### YOUR INSTRUCTIONS
Exact copies of the lines below, from the one with "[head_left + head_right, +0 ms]" up to and including the one with "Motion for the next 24", are what this calls for; leave out pictures.

Items from a data source
* * * * * * * * *

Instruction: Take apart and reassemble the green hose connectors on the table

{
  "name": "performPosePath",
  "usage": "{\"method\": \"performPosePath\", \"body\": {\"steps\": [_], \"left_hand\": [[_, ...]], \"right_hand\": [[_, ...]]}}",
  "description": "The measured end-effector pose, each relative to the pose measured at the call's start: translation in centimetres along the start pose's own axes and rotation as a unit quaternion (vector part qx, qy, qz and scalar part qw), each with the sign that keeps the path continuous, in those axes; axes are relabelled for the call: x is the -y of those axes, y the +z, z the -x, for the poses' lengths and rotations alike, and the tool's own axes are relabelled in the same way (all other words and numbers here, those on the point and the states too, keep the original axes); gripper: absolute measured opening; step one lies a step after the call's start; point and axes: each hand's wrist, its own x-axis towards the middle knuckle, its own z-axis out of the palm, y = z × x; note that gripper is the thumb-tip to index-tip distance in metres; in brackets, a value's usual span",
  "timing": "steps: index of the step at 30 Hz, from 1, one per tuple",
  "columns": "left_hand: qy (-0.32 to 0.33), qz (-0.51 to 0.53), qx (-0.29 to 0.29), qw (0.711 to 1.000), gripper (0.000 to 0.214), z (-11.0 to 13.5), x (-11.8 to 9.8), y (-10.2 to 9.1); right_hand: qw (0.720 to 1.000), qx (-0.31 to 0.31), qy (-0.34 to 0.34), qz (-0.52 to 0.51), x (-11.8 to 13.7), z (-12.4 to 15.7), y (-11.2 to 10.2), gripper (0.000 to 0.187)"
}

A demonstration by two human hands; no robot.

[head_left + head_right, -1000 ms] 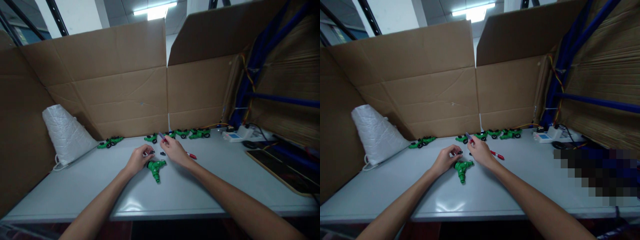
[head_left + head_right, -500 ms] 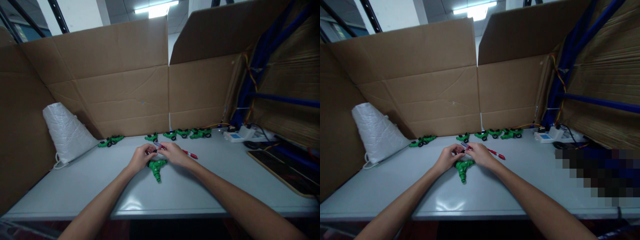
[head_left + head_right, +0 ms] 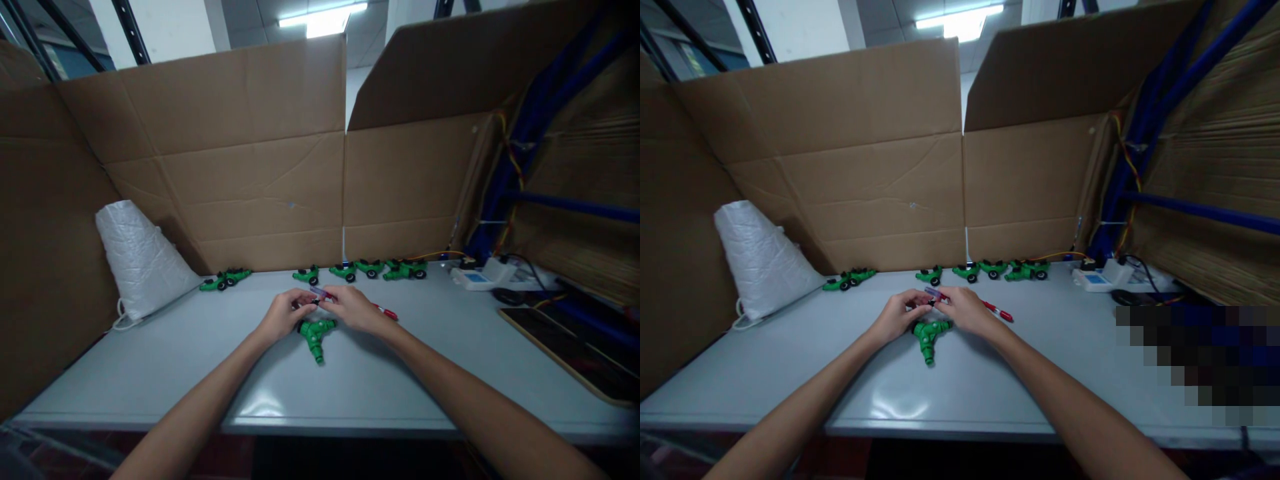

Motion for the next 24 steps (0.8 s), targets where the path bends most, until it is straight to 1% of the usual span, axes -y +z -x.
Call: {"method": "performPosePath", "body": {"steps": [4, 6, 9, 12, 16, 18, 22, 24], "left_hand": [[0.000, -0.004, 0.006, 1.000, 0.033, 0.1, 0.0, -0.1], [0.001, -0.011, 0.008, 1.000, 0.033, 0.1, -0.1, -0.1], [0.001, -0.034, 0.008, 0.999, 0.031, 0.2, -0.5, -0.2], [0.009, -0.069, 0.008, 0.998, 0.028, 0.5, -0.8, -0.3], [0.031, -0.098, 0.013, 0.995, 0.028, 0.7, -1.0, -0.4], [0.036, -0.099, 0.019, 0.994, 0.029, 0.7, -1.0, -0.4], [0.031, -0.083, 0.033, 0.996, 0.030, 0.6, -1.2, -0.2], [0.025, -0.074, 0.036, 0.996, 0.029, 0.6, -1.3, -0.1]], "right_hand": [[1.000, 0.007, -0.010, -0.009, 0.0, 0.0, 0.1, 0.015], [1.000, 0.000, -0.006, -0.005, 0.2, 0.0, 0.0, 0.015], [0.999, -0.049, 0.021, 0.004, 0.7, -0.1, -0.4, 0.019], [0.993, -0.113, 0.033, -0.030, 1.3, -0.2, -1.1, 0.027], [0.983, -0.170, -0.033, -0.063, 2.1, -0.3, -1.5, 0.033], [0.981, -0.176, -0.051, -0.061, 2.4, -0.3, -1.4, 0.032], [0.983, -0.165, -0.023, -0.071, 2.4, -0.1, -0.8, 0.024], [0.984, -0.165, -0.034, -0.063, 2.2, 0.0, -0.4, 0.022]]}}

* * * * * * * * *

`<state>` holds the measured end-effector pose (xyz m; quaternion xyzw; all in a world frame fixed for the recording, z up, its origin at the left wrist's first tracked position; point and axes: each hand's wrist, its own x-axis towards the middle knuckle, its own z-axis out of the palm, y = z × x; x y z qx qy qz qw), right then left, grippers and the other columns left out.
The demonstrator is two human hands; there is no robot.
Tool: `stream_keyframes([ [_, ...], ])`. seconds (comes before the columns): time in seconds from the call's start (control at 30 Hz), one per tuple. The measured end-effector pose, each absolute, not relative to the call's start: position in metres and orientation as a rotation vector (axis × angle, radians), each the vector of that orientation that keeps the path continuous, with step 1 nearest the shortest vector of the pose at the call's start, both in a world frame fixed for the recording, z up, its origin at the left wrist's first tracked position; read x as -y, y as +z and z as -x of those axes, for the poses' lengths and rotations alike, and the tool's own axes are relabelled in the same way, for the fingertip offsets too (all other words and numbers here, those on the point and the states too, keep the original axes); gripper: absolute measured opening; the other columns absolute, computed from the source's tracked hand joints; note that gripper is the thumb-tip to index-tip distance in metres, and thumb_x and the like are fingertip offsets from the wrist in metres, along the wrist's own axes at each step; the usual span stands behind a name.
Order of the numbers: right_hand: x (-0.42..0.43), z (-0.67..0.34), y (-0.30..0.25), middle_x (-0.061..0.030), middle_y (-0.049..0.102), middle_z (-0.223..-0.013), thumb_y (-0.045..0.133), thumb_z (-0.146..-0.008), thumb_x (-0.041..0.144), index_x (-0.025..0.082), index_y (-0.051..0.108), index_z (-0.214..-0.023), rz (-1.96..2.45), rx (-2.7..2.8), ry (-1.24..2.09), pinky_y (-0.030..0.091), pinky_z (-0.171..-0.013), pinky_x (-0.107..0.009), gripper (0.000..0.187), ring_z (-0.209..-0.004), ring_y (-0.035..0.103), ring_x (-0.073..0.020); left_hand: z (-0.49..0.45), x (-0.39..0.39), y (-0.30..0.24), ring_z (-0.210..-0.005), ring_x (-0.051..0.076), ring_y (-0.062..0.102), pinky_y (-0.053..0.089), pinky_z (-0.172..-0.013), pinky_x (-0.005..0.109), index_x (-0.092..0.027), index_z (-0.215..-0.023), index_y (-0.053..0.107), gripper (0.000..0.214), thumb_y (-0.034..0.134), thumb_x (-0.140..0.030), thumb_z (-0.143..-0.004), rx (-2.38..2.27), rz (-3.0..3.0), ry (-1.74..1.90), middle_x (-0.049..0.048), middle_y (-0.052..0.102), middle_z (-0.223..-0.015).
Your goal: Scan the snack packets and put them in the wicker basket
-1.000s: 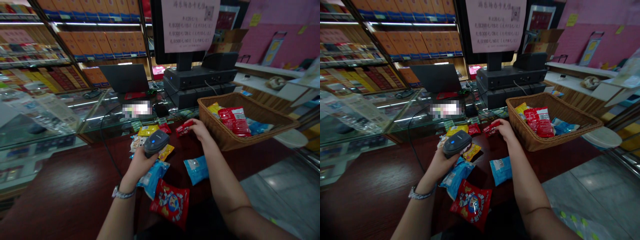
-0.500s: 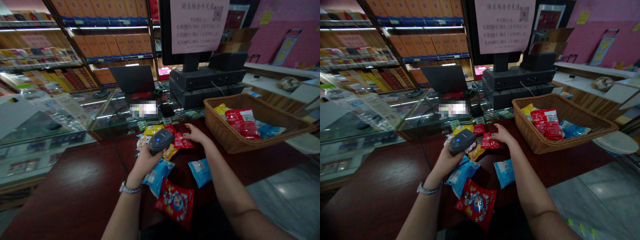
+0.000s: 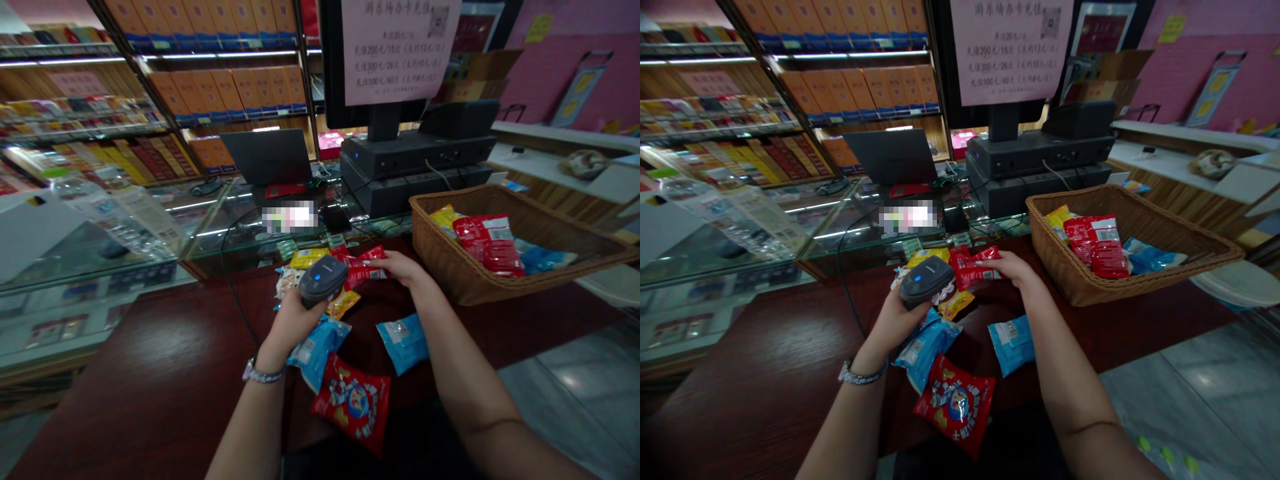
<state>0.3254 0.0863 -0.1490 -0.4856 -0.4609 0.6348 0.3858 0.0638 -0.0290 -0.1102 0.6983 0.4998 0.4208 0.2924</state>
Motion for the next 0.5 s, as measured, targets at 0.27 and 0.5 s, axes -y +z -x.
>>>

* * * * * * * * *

### OUTPUT BELOW
[head_left + head_right, +0 ms] 

Motion for the next 24 steps (0.8 s), targets where the path bends most, until it is straight to 1% of the usual span, axes -y +z -x.

No additional output will be generated.